Je decide
d'engager la conversation. "Vous etes originaire d'Algerie non?". La
reponse me paraissait si evidente que je l'entends a peine. "Que
pensez-vous de tout ca?"
- " Monsieur, tant que la France
elle ne se sera pas excusee pour tout ce qu'elle nous a fait subir,
l'Algerie ne pourra pas fonctionner. Regardez dans quel etat il est
notre pays aujourd'hui! Tout ca c'est a cause de la France. Il n'y a pas
une famille qui a ete epargnee. Dans nos villages, un jour ils se
faisaient menacer par le FLN si ils collaboraient avec les Francais, le
lendemain l'Armee francaise debarquait et faisait une expedition
punitive parce que les habitants avaient accueilli les fellagas. Les
militaires dans ces cas la ils violaient meme nos femmes."
J'essaie
de trouver des arguments. J'explique que les exactions de quelques uns
ne peuvent pas etre consideres comme representatifs de toute l'Armee
francaise. Qu'on ne peut pas condamner 130 ans de colonisation sous le
pretexte que la guerre d'independance a ete terrible. Toutes ces
infrastructures, ces hopitaux, ces ecoles, c'est tout de meme bien a la
France que l'Algerie le doit. Mon chauffeur ecoute, mais rien n'y fait.

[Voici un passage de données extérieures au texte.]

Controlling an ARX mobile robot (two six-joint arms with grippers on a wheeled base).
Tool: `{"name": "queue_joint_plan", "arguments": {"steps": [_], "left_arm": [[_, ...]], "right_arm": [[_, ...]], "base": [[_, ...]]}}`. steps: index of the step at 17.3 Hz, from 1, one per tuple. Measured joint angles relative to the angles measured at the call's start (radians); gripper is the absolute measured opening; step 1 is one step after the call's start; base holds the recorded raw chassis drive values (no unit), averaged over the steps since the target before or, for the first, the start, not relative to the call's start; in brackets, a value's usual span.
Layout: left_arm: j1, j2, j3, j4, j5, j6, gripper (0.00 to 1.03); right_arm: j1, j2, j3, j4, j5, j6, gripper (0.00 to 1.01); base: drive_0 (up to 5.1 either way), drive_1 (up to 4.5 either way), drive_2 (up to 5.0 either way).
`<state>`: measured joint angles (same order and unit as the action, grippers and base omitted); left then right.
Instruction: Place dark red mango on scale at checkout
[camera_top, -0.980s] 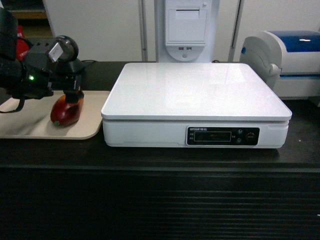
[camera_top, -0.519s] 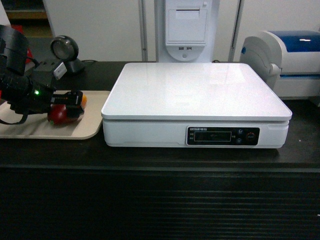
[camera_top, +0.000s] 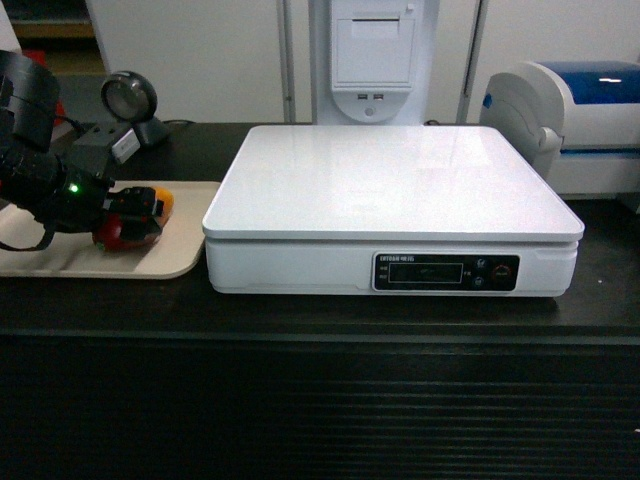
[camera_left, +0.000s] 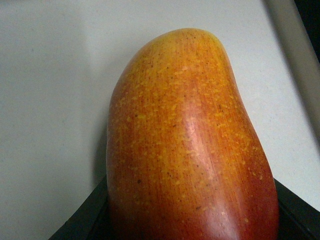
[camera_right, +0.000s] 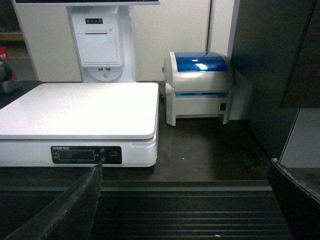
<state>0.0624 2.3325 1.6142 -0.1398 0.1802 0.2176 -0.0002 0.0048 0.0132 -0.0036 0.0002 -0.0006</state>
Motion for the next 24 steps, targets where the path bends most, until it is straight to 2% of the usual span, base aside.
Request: {"name": "queue_joint_plan", "arguments": {"steps": [3, 5, 7, 8, 10, 11, 13, 17, 21, 24], "left_arm": [[-0.003, -0.113, -0.096, 0.031, 0.027, -0.009, 0.61], [-0.019, -0.237, -0.15, 0.066, 0.051, -0.043, 0.61], [-0.062, -0.37, -0.197, 0.094, 0.078, -0.086, 0.61], [-0.096, -0.428, -0.212, 0.106, 0.083, -0.117, 0.61], [-0.172, -0.484, -0.217, 0.134, 0.097, -0.219, 0.61], [-0.216, -0.488, -0.216, 0.134, 0.077, -0.264, 0.61], [-0.298, -0.458, -0.187, 0.115, 0.028, -0.311, 0.61], [-0.443, -0.346, -0.066, 0.072, -0.028, -0.406, 0.6], [-0.525, -0.209, 0.081, -0.01, -0.077, -0.493, 0.6], [-0.528, -0.1, 0.222, -0.102, -0.123, -0.596, 0.6]], "right_arm": [[0.0, 0.0, 0.0, 0.0, 0.0, 0.0, 0.98], [0.0, 0.0, 0.0, 0.0, 0.0, 0.0, 0.98], [0.0, 0.0, 0.0, 0.0, 0.0, 0.0, 0.98], [0.0, 0.0, 0.0, 0.0, 0.0, 0.0, 0.98], [0.0, 0.0, 0.0, 0.0, 0.0, 0.0, 0.98], [0.0, 0.0, 0.0, 0.0, 0.0, 0.0, 0.98], [0.0, 0.0, 0.0, 0.0, 0.0, 0.0, 0.98], [0.0, 0.0, 0.0, 0.0, 0.0, 0.0, 0.98], [0.0, 0.0, 0.0, 0.0, 0.0, 0.0, 0.98], [0.0, 0.0, 0.0, 0.0, 0.0, 0.0, 0.98]], "base": [[0.0, 0.0, 0.0], [0.0, 0.0, 0.0], [0.0, 0.0, 0.0], [0.0, 0.0, 0.0], [0.0, 0.0, 0.0], [0.0, 0.0, 0.0], [0.0, 0.0, 0.0], [0.0, 0.0, 0.0], [0.0, 0.0, 0.0], [0.0, 0.0, 0.0]]}}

La colonisation n'etait faite que dans l'interet de la France, qui a
ensuite laisse le pays dans le chaos.
Je
mentionne alors mon pere qui a commande un regiment en Algerie en plein
processus d'independance. Sous ses ordres, pas question de torture ou de
mauvais traitement de la population civile. Combien il a tant aime ce
pays, ses habitants. Combien aussi il a pris des risques pour sauver et
evacuer des harkis, aux depens evidents de sa propre carriere au sein de
la hierarchie militaire. Le chauffeur me regarde et d'un geste arrete
le compteur. Nous sommes a mi-parcours seulement et je me demande
l'espace d'un instant s'il va me demander de descendre. "Le reste de la
course c'est pour moi Monsieur".
Telles sont les relations entre nos deux pays. De la haine, mais tant de sentiments fraternels partages.